[Data excerpts]

○ ○ ○ ○ ○

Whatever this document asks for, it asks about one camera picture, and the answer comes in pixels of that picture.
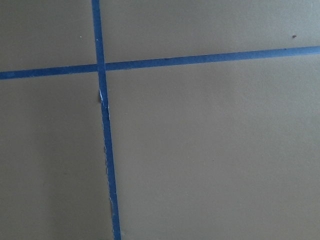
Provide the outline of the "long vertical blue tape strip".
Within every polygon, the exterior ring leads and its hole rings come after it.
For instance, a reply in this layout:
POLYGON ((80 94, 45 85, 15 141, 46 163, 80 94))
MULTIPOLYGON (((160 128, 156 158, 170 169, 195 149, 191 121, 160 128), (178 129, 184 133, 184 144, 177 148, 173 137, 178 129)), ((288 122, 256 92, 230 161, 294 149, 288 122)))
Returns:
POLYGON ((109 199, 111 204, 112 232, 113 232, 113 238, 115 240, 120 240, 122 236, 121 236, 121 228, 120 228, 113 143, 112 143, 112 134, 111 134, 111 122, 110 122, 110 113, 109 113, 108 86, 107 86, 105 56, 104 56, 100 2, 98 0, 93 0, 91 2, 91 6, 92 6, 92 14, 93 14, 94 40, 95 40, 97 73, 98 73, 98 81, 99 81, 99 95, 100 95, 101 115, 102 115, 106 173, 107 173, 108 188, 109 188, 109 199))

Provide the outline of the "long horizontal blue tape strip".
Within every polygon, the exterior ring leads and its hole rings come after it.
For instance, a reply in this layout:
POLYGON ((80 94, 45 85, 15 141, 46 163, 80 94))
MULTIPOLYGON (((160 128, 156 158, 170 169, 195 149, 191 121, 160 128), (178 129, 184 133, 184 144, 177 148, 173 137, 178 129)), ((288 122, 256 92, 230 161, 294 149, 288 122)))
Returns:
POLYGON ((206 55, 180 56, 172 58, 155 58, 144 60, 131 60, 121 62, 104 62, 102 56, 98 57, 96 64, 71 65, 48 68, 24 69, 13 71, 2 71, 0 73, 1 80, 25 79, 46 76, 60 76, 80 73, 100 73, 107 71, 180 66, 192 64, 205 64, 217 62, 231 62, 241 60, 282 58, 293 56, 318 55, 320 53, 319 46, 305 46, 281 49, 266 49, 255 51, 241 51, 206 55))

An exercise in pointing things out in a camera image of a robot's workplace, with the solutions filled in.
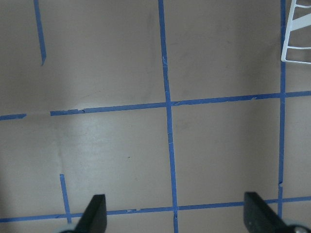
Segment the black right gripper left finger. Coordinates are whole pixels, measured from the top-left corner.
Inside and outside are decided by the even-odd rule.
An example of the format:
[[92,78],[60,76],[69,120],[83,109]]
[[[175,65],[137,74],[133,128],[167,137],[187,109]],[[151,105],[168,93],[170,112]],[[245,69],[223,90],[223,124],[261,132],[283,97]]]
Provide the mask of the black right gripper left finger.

○ ○ ○ ○ ○

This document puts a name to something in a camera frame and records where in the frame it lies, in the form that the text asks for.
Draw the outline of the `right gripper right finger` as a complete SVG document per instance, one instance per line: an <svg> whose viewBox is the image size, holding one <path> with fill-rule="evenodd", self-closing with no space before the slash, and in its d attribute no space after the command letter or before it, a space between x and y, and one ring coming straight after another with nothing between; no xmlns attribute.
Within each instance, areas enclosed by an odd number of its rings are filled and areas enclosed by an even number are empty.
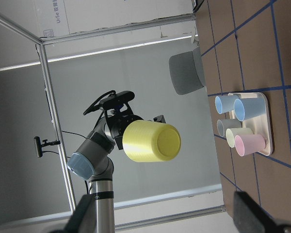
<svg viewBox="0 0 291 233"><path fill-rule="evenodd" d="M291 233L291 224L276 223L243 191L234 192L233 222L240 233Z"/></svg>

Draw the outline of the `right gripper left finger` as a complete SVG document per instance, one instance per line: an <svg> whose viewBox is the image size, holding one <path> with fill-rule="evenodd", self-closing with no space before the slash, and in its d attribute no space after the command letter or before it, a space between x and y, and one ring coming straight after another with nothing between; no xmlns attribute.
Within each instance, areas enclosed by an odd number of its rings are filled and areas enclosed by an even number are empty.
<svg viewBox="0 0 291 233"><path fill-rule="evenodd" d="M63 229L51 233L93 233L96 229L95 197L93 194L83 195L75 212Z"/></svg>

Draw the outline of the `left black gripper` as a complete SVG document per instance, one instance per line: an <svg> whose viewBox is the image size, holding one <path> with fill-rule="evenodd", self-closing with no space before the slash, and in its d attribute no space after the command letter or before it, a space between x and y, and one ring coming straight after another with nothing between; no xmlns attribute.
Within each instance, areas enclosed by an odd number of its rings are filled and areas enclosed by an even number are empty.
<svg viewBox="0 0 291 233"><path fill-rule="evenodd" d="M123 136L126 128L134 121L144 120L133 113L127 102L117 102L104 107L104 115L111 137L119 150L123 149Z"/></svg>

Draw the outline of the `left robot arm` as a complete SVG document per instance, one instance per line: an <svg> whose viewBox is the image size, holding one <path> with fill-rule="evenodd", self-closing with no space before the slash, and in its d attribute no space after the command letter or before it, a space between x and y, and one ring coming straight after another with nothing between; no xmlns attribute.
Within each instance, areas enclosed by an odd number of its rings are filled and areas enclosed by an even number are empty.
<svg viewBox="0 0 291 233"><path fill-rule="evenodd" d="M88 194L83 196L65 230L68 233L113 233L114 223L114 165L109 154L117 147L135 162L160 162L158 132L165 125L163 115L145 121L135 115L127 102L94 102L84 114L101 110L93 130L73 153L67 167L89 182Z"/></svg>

○ ○ ○ ○ ○

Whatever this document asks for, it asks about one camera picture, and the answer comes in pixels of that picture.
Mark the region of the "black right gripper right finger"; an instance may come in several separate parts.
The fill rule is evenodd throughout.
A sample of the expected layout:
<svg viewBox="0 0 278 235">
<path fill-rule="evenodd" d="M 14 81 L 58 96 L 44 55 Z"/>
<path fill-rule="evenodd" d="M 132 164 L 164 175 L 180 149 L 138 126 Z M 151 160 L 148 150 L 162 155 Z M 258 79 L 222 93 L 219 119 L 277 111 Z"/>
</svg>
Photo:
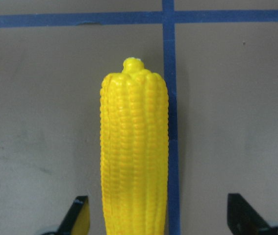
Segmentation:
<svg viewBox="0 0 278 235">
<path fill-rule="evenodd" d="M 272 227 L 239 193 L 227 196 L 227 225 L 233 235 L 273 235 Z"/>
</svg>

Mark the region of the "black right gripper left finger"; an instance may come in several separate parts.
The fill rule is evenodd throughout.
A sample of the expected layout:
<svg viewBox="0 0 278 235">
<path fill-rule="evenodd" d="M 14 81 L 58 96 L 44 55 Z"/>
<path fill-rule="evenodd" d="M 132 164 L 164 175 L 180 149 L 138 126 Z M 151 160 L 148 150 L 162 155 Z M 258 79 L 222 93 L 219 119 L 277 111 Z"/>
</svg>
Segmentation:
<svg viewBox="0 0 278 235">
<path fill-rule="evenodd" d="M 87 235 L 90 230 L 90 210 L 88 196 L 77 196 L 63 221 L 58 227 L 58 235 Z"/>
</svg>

○ ○ ○ ○ ○

▶ _What needs to be done_: Scan the records above for the word "parts" and return every line where it occurs.

▶ _Finished task_:
Mark the region of the "black right gripper right finger"; an instance may come in several separate parts.
Mark the region of the "black right gripper left finger"; an instance may come in several separate parts.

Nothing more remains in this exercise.